Там, возле тамбура, играли в карты. Троих ребят я немного знал — они работали шоферами на карьере. Четвертый, их напарник, был явно не из нашего городка: смуглый, с усиками, в белой водолазке и белых брюках. Я назвал его про себя — Фраер. В самом деле, кто в пыльной электричке щеголяет в белом? Ребята играли азартно, заезжий, по–моему, был в выигрыше.

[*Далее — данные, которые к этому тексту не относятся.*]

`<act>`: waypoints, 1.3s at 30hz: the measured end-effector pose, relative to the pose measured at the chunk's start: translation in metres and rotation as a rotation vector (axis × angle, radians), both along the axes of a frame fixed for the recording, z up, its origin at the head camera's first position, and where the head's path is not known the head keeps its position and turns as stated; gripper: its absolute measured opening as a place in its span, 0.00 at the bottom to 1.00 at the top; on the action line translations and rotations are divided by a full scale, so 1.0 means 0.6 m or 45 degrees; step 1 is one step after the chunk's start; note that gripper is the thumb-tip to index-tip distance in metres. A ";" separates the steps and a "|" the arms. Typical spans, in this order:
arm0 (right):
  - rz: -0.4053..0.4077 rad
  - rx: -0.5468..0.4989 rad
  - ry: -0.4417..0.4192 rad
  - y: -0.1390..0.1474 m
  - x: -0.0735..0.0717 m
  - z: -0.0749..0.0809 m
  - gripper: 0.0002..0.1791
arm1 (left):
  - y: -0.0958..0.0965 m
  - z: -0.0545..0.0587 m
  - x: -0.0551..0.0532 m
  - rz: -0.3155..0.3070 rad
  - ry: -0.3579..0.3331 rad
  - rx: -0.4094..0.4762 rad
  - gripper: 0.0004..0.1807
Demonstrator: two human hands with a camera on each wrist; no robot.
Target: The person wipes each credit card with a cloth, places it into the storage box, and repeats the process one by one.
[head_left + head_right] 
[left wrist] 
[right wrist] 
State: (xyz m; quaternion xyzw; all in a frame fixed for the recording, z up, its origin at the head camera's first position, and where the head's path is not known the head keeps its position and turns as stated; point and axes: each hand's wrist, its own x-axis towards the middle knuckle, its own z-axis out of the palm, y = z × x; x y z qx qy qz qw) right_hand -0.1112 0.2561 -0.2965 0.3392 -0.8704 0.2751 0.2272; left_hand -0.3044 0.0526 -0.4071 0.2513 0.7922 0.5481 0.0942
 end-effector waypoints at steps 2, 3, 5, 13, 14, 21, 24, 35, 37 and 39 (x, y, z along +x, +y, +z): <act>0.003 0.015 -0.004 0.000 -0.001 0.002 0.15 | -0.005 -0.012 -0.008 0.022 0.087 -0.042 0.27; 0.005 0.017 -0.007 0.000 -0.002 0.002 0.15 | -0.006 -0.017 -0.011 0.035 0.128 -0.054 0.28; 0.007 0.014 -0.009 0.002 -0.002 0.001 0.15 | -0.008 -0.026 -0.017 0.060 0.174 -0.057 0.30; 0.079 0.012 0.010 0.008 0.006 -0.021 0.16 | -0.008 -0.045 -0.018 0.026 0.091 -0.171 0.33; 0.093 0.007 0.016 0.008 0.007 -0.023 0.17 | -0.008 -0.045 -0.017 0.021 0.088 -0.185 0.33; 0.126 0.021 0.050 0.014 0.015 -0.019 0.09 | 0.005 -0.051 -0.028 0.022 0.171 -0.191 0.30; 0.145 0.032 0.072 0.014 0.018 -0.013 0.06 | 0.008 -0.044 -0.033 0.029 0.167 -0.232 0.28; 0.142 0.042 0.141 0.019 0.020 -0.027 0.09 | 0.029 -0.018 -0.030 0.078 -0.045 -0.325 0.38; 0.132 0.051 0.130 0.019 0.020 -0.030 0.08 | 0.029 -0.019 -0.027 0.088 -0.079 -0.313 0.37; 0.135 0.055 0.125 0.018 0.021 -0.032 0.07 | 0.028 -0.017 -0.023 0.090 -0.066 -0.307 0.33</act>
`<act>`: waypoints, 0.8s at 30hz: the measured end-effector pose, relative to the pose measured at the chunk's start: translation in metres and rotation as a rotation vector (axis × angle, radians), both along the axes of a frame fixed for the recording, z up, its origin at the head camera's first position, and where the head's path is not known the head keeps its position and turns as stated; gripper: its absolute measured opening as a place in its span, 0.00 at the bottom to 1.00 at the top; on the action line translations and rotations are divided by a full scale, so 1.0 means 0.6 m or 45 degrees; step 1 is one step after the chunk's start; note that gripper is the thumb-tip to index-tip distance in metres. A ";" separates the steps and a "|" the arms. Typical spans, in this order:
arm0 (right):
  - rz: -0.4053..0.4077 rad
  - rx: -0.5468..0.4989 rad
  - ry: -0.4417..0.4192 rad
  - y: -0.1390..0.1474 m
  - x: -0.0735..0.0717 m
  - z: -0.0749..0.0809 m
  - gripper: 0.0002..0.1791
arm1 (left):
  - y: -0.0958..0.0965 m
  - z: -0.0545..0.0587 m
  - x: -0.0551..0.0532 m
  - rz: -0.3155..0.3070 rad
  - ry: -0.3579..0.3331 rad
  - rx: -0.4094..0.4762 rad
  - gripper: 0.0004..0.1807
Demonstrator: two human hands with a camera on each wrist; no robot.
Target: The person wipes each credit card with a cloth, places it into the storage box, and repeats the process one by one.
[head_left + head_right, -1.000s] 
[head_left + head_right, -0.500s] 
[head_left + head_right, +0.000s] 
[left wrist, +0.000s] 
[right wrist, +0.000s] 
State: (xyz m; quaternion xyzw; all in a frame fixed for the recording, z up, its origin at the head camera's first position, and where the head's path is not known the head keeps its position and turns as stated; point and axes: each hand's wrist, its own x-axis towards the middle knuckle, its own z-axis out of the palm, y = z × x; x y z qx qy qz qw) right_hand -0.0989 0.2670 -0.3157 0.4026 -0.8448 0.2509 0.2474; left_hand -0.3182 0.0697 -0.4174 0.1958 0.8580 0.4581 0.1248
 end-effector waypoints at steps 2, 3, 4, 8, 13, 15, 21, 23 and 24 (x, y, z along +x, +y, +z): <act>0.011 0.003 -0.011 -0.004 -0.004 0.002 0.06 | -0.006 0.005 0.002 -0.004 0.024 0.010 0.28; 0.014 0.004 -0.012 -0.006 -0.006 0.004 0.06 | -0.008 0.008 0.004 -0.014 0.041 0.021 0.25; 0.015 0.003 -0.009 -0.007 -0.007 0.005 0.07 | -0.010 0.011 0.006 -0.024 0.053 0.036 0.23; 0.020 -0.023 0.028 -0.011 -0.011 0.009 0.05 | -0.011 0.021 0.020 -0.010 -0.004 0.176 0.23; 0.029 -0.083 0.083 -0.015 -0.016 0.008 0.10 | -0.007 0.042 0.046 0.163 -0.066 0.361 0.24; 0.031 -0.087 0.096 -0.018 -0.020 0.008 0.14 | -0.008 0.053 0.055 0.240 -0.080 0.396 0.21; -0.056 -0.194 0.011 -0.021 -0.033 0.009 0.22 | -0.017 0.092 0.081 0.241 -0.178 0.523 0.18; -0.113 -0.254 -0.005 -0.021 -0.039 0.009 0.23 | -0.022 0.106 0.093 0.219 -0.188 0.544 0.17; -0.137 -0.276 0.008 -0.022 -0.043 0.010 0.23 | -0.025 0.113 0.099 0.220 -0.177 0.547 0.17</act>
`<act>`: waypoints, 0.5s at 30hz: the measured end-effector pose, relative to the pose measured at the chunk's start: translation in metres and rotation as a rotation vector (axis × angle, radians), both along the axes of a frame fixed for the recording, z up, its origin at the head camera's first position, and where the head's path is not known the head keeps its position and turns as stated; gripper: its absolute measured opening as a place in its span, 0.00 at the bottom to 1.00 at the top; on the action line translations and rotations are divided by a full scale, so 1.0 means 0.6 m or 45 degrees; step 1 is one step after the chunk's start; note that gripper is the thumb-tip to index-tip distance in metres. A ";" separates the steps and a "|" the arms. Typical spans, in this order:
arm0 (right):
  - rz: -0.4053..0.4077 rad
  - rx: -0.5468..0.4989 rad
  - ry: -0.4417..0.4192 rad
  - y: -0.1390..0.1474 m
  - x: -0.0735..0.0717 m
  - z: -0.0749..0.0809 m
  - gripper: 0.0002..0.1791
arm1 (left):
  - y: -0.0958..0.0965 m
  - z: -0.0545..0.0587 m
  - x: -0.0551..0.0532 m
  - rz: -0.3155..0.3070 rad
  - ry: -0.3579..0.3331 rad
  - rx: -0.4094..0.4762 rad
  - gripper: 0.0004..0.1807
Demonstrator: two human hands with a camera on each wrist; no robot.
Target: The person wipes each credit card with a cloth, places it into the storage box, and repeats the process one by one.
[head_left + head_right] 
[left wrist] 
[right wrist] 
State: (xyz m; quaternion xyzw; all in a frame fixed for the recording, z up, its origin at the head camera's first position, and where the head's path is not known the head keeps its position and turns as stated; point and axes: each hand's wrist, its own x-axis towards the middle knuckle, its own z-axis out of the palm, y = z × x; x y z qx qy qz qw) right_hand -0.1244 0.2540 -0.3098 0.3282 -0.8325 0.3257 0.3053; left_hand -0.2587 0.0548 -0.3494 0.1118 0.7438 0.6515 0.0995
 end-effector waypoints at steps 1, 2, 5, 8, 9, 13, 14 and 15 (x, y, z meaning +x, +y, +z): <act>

Но при чем здесь Гоша? Вот вопрос.

Напрасно девочка призывала своего попутчика продолжить игру. Гоша даже побледнел — то ли от боли, то ли от какой‑то внутренней борьбы. В его голубых глазах зажигались и гасли искры бешенства, необъяснимого внезапного гнева.

— Не могу! — вдруг как бы простонал он. Гоша встал и сразу как будто вознесся своим небольшим росточком над лавками и людьми. — Не могу больше! Больно! Будь ты проклят, подонок… Неужто вы слепые?

Разговоры в вагоне смолкли. Какая‑то бабка испуганно прошептала: «Батюшки, юродивый».

— Вы! Вы! — закричал Гоша, тыча пальцем в дальний угол, где играли в «очко». — Он же вас дурачит, болваны! Восемьдесят шесть рублей в карман положил… Что вы на меня смотрите, слепцы! Он — шулер. У него карты крапленые.

Парень в белой водолазке вскочил, метнулся в тамбур. Шоферы, мешая друг другу, бросились за ним. В открытую дверь рвануло ветром.

— Выскочил, гад, — заключил узколицый высокий дядька, дремавший до сих пор у тамбура. — С поезда спрыгнул.

Костя схватил мою руку.

— Что я говорил! Он чует мысли, сущность человека чует. Ты понял?! На каком расстоянии — почувствовал. Давай подойдем, поговорим, спросим, как он это делает.

Я глянул в сторону окна. Гоша отдыхал. Зубная боль, по–видимому, отпустила его. Он блаженно щурился от яркого утреннего света. В русой бороде, к которой опять вопросительно тянулась девчонка, блуждала тихая улыбка.

— Не надо, Костя. Он ничего нам не объяснит. У него так получается само собой. Ты же не объяснишь, как ты дышишь или ходишь. Само собой.

— А ты представляешь, как ему живется? — спросил Костя и даже потряс головой, будто прогонял кошмар. — Все время как по стеклу. Босыми ногами по битому стеклу…

И он вполголоса забормотал чьи‑то стихи, наверно, как всегда, безбожно перевирая:

По битому стеклу душа

Ходила — пела…

Плясала на огне ножа:

Душа — не тело…

Вагон качало, в соседнем тамбуре хлопала дверь. Я впервые заметил, как сиротливо в поезде, как неприкаянно.

Она и мучила себя,

И истязала,

Но вместо близкого конца —

Все вырастала! —

бубнил Костя.

Я подумал: поэты всегда стремятся выделить мысль в чистом виде — так выращивают кристаллы в перенасыщенных растворах. Парение духа — хорошо. Но вот костиной душе (и телу) срочно нужна квартира, и как это увязать с любовью ко всему возвышенному?

Могла бы с телом в мире жить,

Знать сладость хлеба,

Но тесно ей на всей земле,

И мало — неба!

Тетка с утра ушла на базар. Гоша выпил молока с черным хлебом, надел чистую рубашку — любимую, в крупную красную клетку, взял полиэтиленовый мешок и вышел на улицу. Сегодня выходной, можно не спешить и троллейбусом не подъезжать, а спуститься по Рабочей и мимо вагонного депо выйти к стрелке, где путь поворачивает на Долговцево. Там еще остался лоскут степи, и травы в окружении распаханных полей каждую весну встречают, как последнюю. Цветут, медоносят, исходят тончайшими ароматами, которые забивает густой и пыльный дух полыни.